I worked on a content funnel: articles → lead form → submission. The client said: “90% of users read the articles to the end — let’s scale this format!”
You tell me the next step?)
In GA4, the scroll event triggered at 90% in most sessions. But conversions were low. Users were “reading” — yet not converting. Something felt off.
We dug in.
GA4’s scroll event is an auto-trigger that:
• Fires when a scroll depth is reached, not when content is read
• Can trigger from fast or accidental scrolling
• Doesn’t care how long users stayed on the screen
• Can activate during background rendering or auto-scroll
• Doesn’t track actual attention or intent
So: a 90% scroll doesn’t mean deep reading — just that the user got there, even by accident.
Because of this:
• The client assumed the content was engaging (No, it's not)
• Created more articles in the same “successful” format
• Scaled campaigns around content that didn’t convert
• Burned budget on a false signal
Yes, users reached the end of the page. But they didn’t read. Scroll was just noise.
GA4 worked as configured — but interpretation failed.
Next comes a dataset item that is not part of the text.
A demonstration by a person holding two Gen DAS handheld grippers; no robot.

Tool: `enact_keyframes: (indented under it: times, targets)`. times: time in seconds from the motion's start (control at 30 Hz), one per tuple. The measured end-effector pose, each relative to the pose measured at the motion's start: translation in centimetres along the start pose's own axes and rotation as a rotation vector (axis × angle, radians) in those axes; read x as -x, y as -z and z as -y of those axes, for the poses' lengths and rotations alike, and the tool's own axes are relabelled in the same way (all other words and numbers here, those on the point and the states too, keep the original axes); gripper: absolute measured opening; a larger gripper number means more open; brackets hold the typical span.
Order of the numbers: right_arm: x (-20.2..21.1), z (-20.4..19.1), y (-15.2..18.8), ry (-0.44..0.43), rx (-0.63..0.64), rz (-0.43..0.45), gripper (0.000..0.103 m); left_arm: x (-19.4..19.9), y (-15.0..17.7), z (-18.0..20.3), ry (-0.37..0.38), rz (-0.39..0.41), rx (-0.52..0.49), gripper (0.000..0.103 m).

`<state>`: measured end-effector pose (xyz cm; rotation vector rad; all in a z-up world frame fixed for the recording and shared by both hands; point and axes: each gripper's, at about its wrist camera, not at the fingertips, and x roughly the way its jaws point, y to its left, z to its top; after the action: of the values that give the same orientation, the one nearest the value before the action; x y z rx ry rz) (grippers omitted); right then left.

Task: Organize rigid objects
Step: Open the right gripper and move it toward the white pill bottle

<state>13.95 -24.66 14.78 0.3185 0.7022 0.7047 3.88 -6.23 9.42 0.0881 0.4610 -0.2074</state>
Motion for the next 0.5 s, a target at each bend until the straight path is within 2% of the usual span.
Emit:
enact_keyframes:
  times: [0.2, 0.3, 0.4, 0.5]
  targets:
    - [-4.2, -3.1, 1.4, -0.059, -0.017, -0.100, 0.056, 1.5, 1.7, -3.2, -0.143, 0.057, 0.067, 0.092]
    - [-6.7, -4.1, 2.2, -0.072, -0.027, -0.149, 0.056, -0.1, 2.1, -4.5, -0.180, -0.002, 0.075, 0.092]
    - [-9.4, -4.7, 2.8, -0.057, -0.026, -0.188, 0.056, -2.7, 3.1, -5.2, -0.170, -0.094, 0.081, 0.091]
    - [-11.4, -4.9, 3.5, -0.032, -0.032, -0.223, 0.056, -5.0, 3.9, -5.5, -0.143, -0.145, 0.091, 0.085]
Now, I treat scroll events as signals, not proof. I check:
• How much time users spent after the scroll
• Whether they interacted — e.g., clicked, copied text, opened a CTA
• I add custom events like:
- “15+ seconds in content area”
- “5+ seconds at page bottom”
- “CTA block viewed”
• And I always compare scroll behavior to actual conversions
Scroll = movement. Reading = behavior. If you confuse the two, you’ll optimize for motion — not meaning.